The desire to look younger and younger as we age has built a multi-billion dollar market for cosmetic surgery. For the makeup department behind The Curious Case of Benjamin Button, the miracle cure for aging didn’t require a scalpel, just detailed and intricate prosthetics and special effects makeup. The film, based on a short story by F. Scott Fitzgerald, tells the story of a man who, due to a rare condition, ages in reverse – starting his life as an octogenarian-looking newborn and gradually aging into an elderly baby. Brad Pitt stars as the title character and Cate Blanchett as his love interest, Daisy Fuller.

The movie had been workshopped around by studios as far back as the mid-1980s before actually entering production in 2005. Many deemed the project too ambitious given the central plot of time and aging. The prospect of applying aging makeup realistically and convincingly was a daunting task but with modern advancements in makeup and technology, legendary director David Fincher knew it was possible. Greg Cannom, the age makeup creator and applicator on the film, worked for 18 months on the project, crafting and perfecting the appliances and application process. The actual filming of the movie lasted only 9 months. The result was 13 nominations and three wins, including Best Achievement in Makeup, at the 2009 Oscars.

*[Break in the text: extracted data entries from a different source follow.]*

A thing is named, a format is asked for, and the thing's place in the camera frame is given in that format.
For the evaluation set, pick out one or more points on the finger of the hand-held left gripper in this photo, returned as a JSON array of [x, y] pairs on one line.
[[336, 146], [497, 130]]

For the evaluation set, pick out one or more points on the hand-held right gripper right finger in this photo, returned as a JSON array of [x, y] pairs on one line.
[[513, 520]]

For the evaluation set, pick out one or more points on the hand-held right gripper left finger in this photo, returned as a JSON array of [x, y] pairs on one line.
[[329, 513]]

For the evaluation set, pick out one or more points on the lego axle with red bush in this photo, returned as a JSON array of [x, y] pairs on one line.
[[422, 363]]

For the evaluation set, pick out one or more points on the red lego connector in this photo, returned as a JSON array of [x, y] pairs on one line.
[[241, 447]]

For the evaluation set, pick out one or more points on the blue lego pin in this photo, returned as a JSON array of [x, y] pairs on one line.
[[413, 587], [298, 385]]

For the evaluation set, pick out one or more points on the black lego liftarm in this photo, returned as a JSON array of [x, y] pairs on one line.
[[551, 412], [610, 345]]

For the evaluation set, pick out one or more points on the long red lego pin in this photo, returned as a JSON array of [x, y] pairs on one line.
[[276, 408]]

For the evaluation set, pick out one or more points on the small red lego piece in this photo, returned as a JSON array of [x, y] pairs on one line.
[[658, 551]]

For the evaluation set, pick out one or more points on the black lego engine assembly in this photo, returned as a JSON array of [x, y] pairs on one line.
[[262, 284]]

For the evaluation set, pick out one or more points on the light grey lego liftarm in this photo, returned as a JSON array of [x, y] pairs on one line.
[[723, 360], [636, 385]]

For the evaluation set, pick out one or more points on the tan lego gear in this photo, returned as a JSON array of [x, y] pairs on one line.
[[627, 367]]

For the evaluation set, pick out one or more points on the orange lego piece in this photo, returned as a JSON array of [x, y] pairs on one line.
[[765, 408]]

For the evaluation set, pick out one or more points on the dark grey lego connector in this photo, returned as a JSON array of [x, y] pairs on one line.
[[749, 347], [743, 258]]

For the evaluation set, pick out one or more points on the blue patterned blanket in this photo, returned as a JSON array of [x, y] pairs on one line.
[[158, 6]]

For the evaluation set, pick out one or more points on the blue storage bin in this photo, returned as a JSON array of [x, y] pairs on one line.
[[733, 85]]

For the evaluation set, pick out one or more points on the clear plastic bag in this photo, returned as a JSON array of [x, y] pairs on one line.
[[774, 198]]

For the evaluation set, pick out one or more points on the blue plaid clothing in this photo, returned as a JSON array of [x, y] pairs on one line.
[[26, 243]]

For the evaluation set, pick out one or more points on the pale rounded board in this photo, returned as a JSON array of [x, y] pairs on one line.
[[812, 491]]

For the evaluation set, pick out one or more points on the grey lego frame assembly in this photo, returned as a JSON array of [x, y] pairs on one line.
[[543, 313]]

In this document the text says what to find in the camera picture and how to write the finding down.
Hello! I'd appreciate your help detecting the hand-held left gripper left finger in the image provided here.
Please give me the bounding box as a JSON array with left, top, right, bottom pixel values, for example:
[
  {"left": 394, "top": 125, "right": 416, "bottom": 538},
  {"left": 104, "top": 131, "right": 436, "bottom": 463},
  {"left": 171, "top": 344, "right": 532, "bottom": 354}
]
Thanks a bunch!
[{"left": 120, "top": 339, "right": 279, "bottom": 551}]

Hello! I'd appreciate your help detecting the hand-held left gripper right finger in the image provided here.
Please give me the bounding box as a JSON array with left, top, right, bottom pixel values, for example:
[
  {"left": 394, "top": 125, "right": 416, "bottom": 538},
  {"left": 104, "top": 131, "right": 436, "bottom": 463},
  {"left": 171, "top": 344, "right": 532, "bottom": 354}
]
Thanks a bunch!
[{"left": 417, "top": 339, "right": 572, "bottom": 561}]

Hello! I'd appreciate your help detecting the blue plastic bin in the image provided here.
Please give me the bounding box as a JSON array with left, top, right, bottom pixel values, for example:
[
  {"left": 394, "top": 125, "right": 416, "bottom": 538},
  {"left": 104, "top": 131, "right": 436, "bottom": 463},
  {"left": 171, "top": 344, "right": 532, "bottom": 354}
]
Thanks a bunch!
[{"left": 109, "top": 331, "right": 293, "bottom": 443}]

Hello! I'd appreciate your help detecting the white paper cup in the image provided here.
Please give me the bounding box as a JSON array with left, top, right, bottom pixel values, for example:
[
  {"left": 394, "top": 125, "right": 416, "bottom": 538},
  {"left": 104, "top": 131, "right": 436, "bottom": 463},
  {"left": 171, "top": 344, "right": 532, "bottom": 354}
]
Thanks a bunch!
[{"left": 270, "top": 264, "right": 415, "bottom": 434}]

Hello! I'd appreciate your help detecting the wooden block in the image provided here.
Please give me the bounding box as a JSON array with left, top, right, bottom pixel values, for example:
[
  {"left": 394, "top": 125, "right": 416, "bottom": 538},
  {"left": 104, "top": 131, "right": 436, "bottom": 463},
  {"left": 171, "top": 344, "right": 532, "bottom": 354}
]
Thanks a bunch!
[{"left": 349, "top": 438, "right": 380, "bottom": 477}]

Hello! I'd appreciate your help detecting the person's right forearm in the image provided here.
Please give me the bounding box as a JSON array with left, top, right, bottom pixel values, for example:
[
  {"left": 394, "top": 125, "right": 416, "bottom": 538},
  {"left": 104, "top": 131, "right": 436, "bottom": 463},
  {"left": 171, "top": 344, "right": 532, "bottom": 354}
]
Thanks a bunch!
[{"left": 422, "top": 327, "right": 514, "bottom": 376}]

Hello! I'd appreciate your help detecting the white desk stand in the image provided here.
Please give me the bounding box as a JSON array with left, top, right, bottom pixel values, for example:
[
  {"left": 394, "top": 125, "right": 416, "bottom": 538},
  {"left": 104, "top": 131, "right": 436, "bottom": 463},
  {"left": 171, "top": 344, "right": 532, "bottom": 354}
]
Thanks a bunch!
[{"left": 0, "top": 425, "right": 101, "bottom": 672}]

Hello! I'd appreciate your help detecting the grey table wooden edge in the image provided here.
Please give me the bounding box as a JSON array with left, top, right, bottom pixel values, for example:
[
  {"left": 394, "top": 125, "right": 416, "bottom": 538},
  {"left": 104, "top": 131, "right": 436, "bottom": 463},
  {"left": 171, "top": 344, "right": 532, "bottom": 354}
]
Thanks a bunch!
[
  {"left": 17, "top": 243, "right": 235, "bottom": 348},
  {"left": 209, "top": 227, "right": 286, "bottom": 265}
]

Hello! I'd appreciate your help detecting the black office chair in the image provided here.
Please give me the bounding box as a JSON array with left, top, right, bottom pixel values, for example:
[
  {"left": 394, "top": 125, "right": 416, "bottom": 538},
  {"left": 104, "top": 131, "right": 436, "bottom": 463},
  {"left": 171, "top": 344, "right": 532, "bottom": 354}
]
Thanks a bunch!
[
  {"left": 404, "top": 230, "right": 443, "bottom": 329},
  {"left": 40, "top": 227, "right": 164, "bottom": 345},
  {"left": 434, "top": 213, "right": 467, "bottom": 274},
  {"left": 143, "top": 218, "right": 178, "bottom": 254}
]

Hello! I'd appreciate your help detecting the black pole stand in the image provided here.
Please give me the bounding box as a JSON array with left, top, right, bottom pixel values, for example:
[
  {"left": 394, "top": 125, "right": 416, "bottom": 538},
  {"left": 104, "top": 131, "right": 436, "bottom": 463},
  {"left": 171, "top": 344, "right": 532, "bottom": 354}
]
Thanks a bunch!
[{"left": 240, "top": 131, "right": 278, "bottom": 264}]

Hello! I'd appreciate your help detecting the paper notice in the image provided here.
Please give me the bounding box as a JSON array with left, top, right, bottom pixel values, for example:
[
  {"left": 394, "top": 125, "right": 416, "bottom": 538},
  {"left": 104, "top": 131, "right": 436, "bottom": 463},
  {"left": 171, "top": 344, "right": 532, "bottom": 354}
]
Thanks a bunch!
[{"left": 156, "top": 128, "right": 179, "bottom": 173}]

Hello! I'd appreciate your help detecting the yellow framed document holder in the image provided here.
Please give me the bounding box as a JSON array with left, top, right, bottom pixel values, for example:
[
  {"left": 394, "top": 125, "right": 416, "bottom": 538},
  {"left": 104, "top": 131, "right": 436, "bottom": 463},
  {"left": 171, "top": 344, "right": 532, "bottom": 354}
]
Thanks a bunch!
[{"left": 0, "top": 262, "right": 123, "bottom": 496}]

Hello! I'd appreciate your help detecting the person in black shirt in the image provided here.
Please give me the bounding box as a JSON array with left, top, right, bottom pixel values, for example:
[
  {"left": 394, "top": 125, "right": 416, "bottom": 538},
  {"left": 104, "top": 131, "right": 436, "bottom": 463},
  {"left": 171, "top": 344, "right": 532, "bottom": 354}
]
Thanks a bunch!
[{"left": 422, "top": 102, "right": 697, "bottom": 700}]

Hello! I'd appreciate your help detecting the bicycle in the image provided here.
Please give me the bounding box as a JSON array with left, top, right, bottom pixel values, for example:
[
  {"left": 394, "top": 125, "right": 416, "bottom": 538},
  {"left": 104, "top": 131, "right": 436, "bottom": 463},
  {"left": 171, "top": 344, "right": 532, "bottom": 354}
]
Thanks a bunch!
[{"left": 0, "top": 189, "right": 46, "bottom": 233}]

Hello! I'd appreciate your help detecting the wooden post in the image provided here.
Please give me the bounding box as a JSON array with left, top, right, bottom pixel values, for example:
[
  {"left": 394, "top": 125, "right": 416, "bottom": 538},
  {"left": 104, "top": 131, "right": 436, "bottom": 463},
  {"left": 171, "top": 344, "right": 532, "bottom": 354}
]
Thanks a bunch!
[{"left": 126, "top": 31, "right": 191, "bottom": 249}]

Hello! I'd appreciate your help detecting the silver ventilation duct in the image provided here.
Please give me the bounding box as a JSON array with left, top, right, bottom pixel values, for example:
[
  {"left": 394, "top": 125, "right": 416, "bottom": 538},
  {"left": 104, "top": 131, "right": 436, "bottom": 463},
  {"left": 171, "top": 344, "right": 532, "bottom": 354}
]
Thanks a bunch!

Cannom, who is known for his previous Academy wins for Mrs. Doubtfire and Dracula, credited the amount of time he was able to spend researching, sculpting and testing designs, for the movie’s makeup success.

In his tests, Cannom found that applying silicone based transfer makeup was the most efficient way for aging makeup. He found that it looked the most natural and, because the tissue-paper-thin application, was able to blend and recreate natural looking creases and wrinkles. The thin application also made it so throughout the day filming, it wasn’t uncomfortable for Pitt to act in. During production, they had multiple prosthetics pieces for all the ages they wanted to portray Button in. Although minimal in appearance, each piece was detailed and required intricate application as a slight shift in application to the forehead, mouth or crows feet could change the actor’s age and appearance altogether. Cannom had even said that keeping track of the age progression in relation to filming and the makeup being used was quite confusing and that they needed a map to figure out what age the actors ought to be. 

To create the most authentic aging evolution, the team started at age 76 as a base of reference and worked toward a younger Button. This age, along with the mid to later stages of Button’s character was done through practical makeup application. When designing the young and elderly stages of Button, they used new technology to make it as accurate as possible.

The first hour of the film featured a CGI Brad Pitt that was superimposed on a different actor’s body. Through a groundbreaking motion capturing service called Mova’s Contour, the film used a combination of a 3D digitally rendered model of Pitt along with live footage of Pitt performing the same scenes to effectively create a realistic and convincing digital head. The makeup team had to create a plaster of Pitt’s head that was then used for scanning to create the 3D rendered model of Pitt’s head.

The Curious Case of Benjamin Button is yet another movie that shows how practical makeup and digital SFX work in tandem. The movie does a great job in utilizing and blending both practices that many can’t tell when SFX is used and when we are seeing Pitt disguised by prosthetics. This is a movie that is triumphant in breaking boundaries and introducing a new way of movie making and makeup artistry.